# Assigned task:
Which lines below hold the word "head"? Copy all of them.

───── Dataset content ─────

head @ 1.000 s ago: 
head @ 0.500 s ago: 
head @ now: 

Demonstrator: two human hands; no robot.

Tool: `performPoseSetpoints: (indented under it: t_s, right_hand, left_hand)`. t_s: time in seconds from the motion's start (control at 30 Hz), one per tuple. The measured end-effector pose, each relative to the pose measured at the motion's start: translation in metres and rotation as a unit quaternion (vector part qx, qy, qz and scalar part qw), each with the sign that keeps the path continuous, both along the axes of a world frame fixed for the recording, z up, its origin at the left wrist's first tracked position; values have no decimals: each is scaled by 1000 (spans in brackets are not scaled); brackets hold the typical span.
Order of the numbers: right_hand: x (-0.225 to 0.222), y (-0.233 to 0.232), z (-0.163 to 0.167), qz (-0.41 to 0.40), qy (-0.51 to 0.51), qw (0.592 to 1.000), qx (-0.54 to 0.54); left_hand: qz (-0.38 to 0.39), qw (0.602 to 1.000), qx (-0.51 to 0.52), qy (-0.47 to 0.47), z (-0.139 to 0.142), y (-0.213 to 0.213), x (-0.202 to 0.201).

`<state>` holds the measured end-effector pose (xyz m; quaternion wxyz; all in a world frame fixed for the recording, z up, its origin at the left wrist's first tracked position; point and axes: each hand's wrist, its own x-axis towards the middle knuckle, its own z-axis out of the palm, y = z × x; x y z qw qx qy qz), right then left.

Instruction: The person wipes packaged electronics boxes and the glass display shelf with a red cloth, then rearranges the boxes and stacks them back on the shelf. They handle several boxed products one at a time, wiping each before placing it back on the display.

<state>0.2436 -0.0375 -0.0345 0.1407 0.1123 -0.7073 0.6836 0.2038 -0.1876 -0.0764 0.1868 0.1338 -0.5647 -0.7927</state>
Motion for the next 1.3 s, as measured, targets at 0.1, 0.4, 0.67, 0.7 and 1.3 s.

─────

# Response area:
head @ 1.000 s ago: 
head @ 0.500 s ago: 
head @ now: 

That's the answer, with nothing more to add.